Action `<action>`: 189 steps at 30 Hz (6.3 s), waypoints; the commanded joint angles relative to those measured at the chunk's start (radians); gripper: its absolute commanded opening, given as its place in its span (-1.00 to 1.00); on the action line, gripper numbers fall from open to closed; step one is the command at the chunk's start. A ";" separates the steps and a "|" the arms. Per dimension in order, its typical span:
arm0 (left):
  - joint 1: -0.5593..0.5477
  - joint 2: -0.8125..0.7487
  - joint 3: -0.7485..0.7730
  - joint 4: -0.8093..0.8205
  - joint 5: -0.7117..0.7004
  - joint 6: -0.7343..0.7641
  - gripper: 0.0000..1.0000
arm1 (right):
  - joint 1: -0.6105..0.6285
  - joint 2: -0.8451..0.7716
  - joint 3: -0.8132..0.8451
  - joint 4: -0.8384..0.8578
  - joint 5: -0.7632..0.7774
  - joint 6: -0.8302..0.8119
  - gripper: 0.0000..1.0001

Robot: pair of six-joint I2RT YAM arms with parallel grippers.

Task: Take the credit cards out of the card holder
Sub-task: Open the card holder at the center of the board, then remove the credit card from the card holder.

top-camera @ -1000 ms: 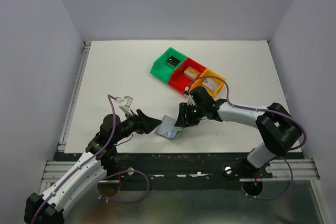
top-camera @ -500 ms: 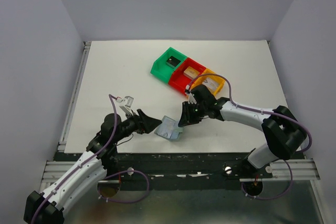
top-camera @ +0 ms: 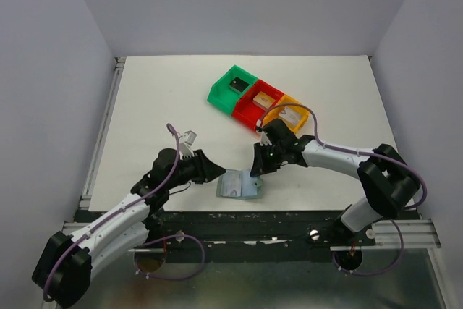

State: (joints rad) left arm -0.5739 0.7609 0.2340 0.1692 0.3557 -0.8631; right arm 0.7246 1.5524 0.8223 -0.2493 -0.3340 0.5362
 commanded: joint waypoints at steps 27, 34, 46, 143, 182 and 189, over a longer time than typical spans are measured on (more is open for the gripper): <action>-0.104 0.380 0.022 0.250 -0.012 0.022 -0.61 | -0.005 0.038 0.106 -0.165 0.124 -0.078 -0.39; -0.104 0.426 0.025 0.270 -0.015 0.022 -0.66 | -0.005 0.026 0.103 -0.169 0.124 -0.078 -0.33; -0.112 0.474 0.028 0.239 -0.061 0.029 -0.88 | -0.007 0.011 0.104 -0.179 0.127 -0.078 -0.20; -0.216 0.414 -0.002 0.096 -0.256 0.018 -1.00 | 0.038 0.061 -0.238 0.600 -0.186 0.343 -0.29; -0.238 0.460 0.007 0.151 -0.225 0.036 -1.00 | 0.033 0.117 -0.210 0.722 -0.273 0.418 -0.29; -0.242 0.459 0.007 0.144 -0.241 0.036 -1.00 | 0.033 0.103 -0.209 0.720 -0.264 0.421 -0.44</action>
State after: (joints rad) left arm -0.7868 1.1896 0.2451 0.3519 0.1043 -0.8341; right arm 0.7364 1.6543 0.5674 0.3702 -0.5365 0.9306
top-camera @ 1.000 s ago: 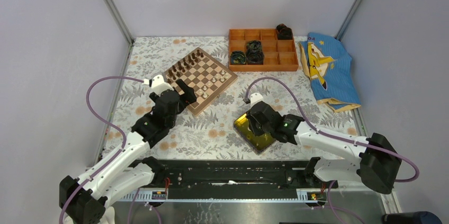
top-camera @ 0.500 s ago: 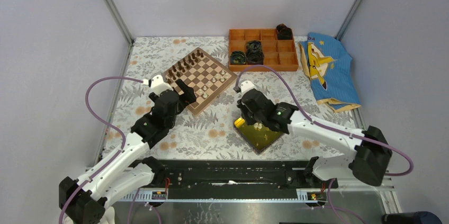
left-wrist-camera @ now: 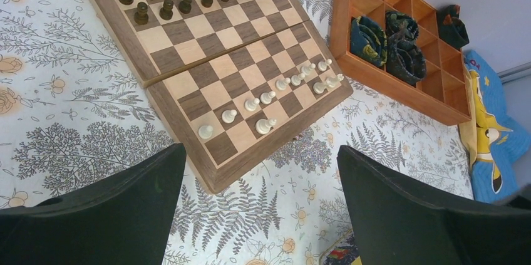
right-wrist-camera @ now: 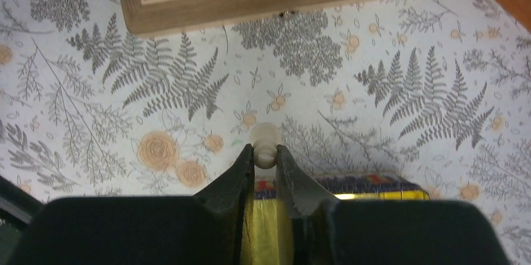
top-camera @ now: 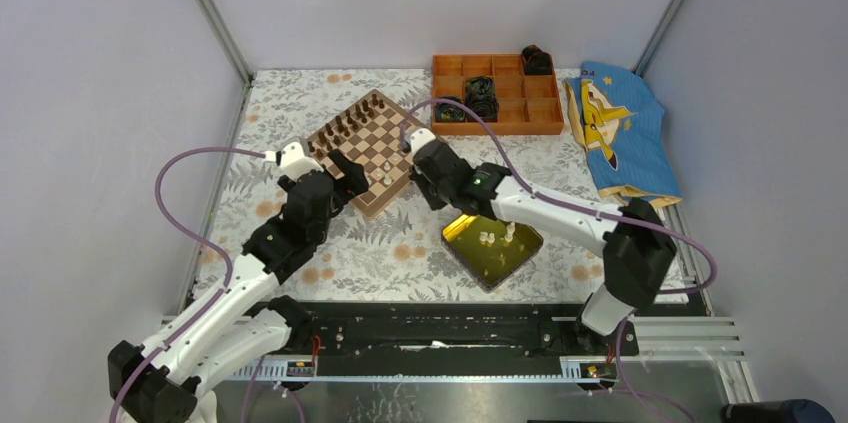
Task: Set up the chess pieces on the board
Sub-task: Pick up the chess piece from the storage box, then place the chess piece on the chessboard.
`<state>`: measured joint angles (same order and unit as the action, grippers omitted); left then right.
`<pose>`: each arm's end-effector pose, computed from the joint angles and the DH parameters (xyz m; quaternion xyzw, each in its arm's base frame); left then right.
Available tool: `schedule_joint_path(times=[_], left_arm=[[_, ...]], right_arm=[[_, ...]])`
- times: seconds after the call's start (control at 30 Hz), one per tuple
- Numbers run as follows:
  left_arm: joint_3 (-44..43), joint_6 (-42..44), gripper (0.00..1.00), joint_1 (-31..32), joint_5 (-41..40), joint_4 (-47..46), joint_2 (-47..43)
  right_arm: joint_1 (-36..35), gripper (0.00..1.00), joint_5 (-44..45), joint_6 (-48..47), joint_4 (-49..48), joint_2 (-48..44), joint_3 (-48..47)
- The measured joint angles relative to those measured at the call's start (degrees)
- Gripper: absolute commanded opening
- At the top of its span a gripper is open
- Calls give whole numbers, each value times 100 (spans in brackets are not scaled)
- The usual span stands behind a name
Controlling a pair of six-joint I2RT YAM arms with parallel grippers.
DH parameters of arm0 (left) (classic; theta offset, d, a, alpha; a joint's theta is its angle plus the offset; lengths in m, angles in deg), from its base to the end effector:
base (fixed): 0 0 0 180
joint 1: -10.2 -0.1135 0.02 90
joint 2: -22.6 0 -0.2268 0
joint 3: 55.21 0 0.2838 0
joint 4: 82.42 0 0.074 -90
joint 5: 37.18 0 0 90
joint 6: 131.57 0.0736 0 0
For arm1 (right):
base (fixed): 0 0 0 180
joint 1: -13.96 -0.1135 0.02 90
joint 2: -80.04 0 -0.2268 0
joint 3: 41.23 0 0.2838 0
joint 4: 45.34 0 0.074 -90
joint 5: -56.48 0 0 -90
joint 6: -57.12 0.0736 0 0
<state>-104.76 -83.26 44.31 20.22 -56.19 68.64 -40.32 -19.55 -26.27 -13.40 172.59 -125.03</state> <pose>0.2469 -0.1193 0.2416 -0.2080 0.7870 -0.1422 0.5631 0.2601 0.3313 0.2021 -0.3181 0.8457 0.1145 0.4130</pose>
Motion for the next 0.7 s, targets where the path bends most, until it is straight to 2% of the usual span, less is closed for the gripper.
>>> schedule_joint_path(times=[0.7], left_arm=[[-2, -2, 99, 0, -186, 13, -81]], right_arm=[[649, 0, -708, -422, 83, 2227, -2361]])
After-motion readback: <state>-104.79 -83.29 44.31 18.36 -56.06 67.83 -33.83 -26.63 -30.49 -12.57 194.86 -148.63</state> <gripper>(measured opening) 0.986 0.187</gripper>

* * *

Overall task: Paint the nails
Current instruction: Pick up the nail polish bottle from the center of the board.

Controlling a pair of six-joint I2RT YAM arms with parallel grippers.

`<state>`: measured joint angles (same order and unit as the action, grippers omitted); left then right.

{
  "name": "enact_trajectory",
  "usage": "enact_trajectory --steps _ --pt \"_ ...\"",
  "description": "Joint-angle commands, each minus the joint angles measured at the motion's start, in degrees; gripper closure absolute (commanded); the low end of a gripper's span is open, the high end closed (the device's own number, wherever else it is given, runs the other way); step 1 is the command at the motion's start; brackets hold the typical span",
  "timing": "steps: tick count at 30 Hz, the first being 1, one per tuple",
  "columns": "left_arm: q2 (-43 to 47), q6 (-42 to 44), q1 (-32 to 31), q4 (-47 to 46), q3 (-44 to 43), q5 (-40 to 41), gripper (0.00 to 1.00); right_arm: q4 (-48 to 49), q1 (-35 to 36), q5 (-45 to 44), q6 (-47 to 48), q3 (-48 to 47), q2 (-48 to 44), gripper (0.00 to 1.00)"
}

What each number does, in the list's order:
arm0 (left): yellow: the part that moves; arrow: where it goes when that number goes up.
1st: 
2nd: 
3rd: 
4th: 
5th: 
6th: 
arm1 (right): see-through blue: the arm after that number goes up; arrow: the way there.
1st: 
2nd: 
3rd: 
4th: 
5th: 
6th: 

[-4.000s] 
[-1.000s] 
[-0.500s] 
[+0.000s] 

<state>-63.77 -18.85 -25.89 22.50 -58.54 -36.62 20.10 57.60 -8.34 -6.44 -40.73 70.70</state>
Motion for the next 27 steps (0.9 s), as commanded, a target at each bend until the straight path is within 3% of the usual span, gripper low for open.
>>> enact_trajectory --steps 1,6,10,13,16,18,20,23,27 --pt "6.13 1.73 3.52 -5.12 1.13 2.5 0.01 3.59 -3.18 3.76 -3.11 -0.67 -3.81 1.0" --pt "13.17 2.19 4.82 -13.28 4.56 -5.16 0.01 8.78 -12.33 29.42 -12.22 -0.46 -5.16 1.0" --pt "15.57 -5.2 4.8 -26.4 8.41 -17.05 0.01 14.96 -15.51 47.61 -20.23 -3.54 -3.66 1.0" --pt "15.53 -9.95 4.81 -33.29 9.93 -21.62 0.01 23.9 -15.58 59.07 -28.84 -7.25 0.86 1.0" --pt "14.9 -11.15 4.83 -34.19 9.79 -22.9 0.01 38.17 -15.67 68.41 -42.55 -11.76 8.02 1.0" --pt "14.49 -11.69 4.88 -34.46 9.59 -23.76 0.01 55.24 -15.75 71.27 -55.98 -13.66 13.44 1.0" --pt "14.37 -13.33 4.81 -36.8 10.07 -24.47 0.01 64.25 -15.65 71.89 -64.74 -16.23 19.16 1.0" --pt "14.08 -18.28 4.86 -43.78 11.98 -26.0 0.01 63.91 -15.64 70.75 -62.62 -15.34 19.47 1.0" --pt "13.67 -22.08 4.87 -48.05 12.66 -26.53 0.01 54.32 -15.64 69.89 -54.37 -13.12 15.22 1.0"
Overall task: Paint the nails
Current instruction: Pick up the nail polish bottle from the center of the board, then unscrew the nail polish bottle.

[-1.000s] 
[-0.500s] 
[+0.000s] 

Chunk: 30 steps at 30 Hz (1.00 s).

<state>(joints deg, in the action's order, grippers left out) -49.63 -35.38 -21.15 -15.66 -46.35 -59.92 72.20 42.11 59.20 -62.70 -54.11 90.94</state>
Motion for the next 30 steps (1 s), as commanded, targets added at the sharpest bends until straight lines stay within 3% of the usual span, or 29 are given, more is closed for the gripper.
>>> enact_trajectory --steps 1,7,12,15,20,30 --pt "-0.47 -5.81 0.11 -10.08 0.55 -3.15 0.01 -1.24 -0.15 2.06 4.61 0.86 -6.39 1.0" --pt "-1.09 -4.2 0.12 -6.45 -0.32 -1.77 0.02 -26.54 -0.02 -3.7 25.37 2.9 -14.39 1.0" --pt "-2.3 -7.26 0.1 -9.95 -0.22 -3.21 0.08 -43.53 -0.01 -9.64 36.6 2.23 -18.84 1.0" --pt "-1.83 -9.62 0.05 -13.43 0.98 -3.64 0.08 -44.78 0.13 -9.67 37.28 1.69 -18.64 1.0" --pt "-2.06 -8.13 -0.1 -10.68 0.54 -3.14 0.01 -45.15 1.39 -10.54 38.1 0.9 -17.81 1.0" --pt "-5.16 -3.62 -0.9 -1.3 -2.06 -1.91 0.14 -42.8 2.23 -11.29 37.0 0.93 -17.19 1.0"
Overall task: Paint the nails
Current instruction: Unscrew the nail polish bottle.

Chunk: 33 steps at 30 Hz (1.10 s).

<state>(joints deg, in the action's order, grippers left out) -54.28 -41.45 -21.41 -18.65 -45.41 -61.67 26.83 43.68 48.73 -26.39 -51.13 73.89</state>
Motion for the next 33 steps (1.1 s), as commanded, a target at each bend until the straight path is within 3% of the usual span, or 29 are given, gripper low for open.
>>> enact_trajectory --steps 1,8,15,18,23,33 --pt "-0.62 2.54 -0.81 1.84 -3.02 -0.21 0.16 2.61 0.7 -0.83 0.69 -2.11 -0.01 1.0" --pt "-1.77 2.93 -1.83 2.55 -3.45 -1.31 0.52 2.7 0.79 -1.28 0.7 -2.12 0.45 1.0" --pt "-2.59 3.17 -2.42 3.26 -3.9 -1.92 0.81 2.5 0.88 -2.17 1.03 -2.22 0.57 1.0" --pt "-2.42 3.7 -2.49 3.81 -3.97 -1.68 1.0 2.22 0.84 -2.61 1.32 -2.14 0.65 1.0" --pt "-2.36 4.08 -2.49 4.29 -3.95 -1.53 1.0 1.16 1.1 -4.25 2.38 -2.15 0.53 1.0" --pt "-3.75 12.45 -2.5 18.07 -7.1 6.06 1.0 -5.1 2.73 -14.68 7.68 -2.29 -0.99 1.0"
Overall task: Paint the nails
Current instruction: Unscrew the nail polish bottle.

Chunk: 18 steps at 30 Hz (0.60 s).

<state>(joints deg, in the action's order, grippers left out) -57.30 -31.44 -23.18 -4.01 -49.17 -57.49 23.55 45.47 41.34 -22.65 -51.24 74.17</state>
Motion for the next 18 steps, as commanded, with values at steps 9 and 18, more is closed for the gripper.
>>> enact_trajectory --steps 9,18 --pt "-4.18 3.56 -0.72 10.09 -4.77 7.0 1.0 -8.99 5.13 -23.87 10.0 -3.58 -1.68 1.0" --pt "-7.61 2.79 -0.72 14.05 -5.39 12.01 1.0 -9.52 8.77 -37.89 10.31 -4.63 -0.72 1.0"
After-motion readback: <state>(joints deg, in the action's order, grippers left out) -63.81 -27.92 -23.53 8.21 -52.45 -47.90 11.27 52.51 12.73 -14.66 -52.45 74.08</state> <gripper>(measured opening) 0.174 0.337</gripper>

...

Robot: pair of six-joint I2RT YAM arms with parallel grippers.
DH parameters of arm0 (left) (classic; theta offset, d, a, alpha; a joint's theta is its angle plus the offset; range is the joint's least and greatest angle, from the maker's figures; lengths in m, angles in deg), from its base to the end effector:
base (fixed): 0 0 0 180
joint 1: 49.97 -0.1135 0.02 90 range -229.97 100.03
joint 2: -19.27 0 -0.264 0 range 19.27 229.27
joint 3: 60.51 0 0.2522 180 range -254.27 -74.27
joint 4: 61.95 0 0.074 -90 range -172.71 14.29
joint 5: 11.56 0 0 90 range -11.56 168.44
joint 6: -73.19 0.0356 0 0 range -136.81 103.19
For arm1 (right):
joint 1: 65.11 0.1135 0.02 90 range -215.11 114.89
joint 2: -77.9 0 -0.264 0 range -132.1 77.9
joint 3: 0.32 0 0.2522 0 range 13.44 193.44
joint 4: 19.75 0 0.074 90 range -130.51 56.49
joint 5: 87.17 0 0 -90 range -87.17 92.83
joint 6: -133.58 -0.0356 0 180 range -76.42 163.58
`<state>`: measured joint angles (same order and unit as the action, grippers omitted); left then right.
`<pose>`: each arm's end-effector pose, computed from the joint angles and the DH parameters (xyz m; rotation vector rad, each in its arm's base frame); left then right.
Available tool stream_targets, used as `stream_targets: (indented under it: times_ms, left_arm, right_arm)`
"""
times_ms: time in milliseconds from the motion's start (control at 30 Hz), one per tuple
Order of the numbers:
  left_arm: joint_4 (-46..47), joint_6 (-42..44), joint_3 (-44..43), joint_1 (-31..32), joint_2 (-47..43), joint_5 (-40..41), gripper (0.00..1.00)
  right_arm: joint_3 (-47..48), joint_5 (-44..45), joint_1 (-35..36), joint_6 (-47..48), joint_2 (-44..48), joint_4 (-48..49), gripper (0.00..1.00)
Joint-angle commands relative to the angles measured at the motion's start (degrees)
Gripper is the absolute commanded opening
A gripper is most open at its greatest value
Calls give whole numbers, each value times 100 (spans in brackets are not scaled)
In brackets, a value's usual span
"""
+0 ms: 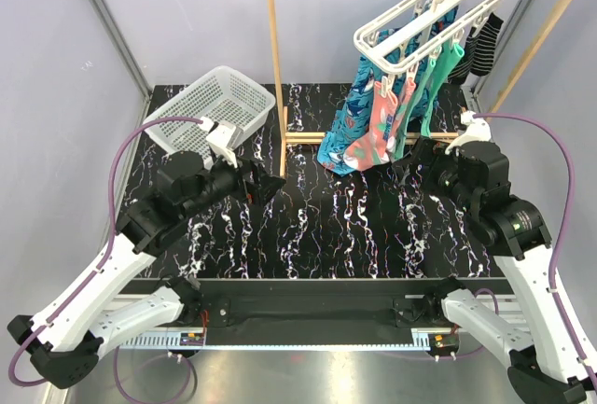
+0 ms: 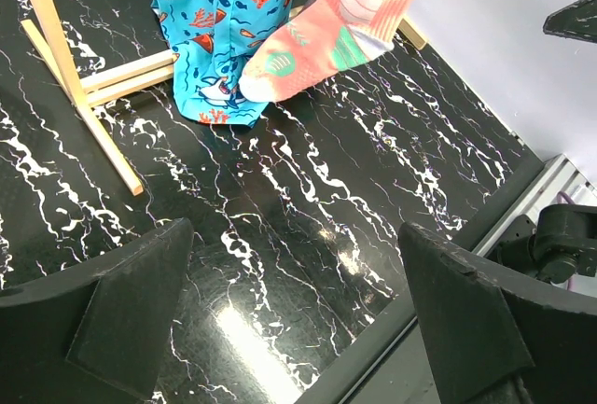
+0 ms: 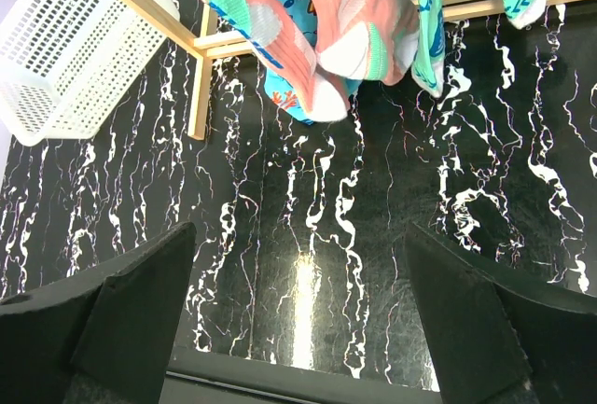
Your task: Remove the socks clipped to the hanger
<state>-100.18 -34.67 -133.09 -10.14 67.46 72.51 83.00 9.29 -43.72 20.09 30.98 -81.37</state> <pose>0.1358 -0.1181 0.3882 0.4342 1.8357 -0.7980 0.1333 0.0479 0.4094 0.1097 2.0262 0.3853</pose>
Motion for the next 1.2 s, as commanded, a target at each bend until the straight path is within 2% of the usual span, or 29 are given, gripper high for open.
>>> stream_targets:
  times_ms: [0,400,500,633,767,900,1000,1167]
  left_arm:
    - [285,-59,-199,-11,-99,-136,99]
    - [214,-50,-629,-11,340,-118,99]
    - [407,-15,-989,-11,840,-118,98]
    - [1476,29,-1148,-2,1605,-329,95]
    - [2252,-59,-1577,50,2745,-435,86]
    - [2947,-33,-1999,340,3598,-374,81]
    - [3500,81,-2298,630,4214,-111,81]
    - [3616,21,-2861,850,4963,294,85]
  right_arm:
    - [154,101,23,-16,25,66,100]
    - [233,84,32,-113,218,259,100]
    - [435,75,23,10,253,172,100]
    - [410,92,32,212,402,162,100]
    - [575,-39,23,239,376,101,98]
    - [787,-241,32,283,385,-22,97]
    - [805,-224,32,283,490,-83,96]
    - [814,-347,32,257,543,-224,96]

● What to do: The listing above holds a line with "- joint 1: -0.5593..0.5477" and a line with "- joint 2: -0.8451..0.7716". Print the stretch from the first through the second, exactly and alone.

● Output of the task:
  - joint 1: -0.5593..0.5477
  - joint 2: -0.8125..0.7487
  - joint 3: -0.7485..0.7730
  - joint 4: -0.8093..0.8205
  - joint 5: -0.7117..0.7004
  - joint 6: -0.7343..0.7641
  - gripper: 0.0000..1.0000
arm1 (right):
  - joint 1: -0.6105..0.6285
  - joint 2: -0.8451..0.7716

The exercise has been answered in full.